What causes the problem you see at the top where it seems like there’s too much plastic being extruded, and the extruder ends up making circles and a “divot” on top of small areas? Printrbot Jr. I’ve run into this on other prints. Otherwise it printed great; in person it’s not as “layered” or ridged as it looks in this camera phone picture.
It might be that you’re too hot and the extruded filament isn’t cooling/setting enough before the nozzle passes over it on the next layer and disturb it. You might need to adjust your minimum layer time. Or, if it’s just this print, turn on an external fan as you’re nearing the top.
That’s quite a bit of banding… Is your filament diameter consistent?
Yes; it looks better in person (versus this close-up light-shiny shot). I think you’re right about it not cooling enough before it gets mushed around by the nozzle… Time to tweak. Using repetier-host (latest version). I’ve got the fan installed on my PBJr, and it was running for this bit…
By the way, the ridges is probably due to z layer height aliasing — if your z screw is SAE and you’re using a metric layer height like .2 or .3 mm then your layer height will not be a full number of Z steps and you will get this rounding error.
Re the over extruding: I’ve found I need to turn the extrusion parameters way down in order to not simply be extruding too much plastic. I have a .77 in there at the moment.
Thanks, yeah it’s the SAE screw that came with the kit, and I’m using .2. Need to look up the .2fraction someone posted that works better with the SAE screw.
You’re using .77 with the Simple (direct-drive extruder)? BTW, mine shipped today…
@Bill_Bradford google for Prusa reprap calculator, that ought to get you the right URL.
No, that’s with the Wade’s that was on the beta (and also on your jr). I should be able to rebuild into the v2 tomorrow.
Regardless though, that shouldn’t matter — there’s a couple of variables that affect flow rate ultimately: the extruder calibration (commanding extrude of 100 mm should actually take in exactly 100 mm of filament, which is a measurable quantity you can calibrate), the diameter of the filament you say it is (which affects slicer’s length-to-volume factor), the extrusion multiplier (which does indeed come out really low on mine and several other people’s Simples), and the print panel’s flow rate multiplier slider.

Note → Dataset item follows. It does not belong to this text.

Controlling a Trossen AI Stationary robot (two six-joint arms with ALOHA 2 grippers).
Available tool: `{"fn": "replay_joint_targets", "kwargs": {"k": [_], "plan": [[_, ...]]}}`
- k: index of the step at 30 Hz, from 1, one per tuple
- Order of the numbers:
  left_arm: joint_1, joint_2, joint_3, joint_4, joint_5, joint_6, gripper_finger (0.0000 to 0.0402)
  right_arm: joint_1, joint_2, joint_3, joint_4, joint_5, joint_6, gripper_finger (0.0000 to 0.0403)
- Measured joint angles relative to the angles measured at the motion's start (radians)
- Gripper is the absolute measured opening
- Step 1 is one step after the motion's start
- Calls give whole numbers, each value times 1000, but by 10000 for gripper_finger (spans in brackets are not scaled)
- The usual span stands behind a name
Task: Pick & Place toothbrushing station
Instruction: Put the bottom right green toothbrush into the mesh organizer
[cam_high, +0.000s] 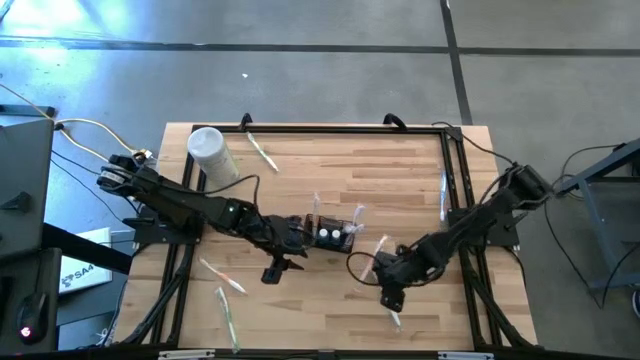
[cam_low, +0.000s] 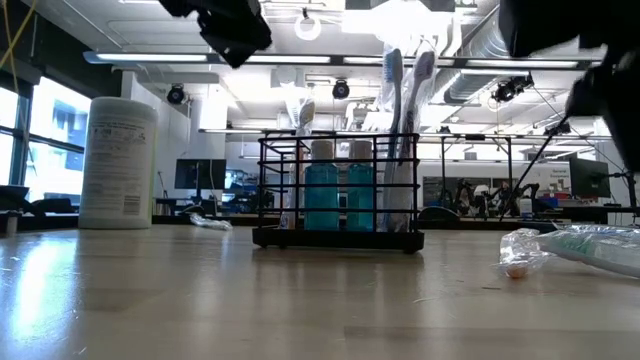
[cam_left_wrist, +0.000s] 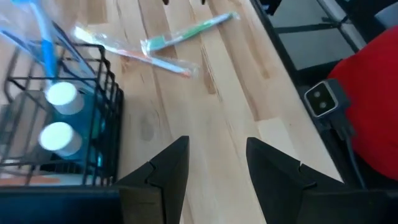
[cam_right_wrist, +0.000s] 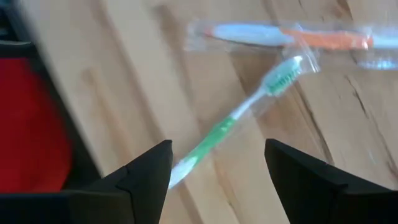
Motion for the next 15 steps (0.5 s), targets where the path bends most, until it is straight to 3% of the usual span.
{"fn": "replay_joint_targets", "kwargs": {"k": [7,11,15], "plan": [[-22,95,-1,51,9,-96,159,-21,111,0,60,-87,72,249],[-35,128,-2,66,7,-102,159,-20,116,0,146,-75,86,244],[-72,137,0,117,9,-123,159,-20,117,0,116,-43,136,230]]}}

There’s a couple of suggestions for calibrating flow rate, the one I followed was to slice a calibration cube with .95 infill, and calibrate to the point where infill layers would just have gaps between strands and top layers would not have gaps. Getting this right is hard and takes some effort & time, particularly when overfilling for a while as well as underfilling for a while affects the z height of the already laid down layers, and thus very directly affects your measurements.
What I would do is change the rate via the print panel slider (under- and overfilling in various parts if the Z looked to be significantly off, with the goal of a flat starting surface fire next few layers), then when I had a setting that appeared to print proper for a dozen layers multiply that into the extrusion multiplier and iterate. I’d say the .77 I have is within about 5% of correct.

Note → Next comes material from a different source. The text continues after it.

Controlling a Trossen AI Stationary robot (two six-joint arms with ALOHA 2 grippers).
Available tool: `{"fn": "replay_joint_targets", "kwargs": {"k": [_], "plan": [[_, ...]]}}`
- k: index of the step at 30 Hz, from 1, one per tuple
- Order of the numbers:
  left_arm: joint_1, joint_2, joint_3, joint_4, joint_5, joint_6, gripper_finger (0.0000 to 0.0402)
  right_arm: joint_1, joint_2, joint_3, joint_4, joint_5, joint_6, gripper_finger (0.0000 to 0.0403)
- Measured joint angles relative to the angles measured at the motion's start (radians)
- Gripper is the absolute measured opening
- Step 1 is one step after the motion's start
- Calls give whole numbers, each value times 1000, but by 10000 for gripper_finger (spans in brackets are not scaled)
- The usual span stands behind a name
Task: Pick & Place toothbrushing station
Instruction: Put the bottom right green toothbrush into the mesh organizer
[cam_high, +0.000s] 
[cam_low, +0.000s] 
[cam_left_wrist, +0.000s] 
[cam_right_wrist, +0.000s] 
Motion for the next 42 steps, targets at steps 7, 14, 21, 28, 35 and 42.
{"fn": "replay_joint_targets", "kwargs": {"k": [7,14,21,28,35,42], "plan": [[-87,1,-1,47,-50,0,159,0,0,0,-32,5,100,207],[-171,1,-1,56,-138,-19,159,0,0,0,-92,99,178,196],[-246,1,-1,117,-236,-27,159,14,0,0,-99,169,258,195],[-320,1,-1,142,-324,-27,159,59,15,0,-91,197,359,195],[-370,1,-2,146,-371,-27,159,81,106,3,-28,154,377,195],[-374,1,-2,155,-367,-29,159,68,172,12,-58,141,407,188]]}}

The other method I’ve seen mentioned is by printing a single wall calibration cube, no infill no top no bottom (ie just four walls), and then micrometer the filament thickness until it is correct for what slic3r is configured to. Didn’t get that to work. I may have to try that again now I actually have a micrometer and not just a vernier caliper that’s probably got an offset.

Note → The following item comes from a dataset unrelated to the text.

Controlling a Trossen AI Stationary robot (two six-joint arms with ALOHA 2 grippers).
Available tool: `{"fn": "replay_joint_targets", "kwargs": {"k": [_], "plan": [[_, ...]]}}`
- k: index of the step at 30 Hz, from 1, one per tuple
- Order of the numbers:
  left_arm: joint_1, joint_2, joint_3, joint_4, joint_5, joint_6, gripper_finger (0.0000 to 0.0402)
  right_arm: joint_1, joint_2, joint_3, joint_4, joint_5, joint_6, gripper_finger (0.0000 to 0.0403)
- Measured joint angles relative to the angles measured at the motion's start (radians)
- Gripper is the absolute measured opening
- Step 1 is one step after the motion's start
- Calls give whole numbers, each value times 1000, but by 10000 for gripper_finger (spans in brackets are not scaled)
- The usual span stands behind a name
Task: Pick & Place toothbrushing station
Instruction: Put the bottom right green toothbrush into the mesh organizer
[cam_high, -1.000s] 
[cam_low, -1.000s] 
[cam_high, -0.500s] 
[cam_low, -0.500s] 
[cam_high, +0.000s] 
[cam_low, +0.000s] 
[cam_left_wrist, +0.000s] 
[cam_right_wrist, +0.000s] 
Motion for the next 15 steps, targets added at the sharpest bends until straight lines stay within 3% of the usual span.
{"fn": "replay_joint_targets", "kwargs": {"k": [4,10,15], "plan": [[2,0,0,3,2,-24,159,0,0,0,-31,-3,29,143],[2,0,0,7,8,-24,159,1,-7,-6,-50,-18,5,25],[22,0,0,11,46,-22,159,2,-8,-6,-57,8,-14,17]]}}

(Oh, how tight you have the tension roller can affect your extruder calibration — but as long as that’s correctly calibrated the other parameters including type of extruder or how tight (and thus how squashed) it is should make no difference.)
Make sure you leveled your platform per the instructions of the printbot jr http://help.printrbot.com/Answers/View/1093/Problem+calibrating+and+setting+x,y,z+home+positions I have an ultimaker and when you’re laying down .1mm and .05mm layers, the slightest miscalculation can ugly the final layers of a print. Luckily the ultimaker has some great software (Cura). If the filament is consistent, and the bed is level, try lowering the temp a few degrees, PLA suggests 220, I usually print at 210 (careful printing at temps that are too low, it can ruin the printer). Sorry if that doesn’t help, I’m new to 3d printing too.
I’ve been printing at 195/190…
And I have done everything in that answer, including tweaking z home/end stop.
Going to switch to a glass bed this weekend.
@Bill_Bradford Have you tried 210, 195 seems low, too low and the material sticks to the tip and gets pushed around.
Wow. I wonder if the location of your temp sensor is the reason your temp seems so high for pla. On mine I print pla as low as 165 but prefer to be around 175.
@Steven_Critchfield Well I’m new, all the stuff I’ve seen suggested ~210. Do you have some links for temps?